Assignment>
Please repeat exactly the lines below from the one containing "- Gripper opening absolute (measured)" down to the one containing "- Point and", both included, and nothing else.

The data>
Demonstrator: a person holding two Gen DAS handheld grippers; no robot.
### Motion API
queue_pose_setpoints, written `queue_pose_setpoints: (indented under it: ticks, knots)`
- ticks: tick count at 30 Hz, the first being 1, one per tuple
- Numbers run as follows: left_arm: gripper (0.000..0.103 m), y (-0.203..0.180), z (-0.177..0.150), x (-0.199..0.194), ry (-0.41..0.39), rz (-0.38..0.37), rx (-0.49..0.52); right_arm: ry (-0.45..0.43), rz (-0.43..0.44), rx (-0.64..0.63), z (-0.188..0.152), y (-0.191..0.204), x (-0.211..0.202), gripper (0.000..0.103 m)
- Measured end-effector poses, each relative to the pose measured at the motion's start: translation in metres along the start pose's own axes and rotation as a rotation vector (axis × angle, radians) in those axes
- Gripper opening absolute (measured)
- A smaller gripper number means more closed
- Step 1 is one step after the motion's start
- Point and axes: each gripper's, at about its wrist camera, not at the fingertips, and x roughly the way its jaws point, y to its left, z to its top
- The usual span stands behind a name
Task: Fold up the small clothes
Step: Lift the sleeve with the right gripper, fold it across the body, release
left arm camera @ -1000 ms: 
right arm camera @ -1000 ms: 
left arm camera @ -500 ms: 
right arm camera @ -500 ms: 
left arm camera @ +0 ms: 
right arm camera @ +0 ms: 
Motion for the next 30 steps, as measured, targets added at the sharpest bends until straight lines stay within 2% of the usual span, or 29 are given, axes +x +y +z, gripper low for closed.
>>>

Exercise response>
- Gripper opening absolute (measured)
- A smaller gripper number means more closed
- Step 1 is one step after the motion's start
- Point and axes: each gripper's, at about its wrist camera, not at the fingertips, and x roughly the way its jaws point, y to its left, z to its top

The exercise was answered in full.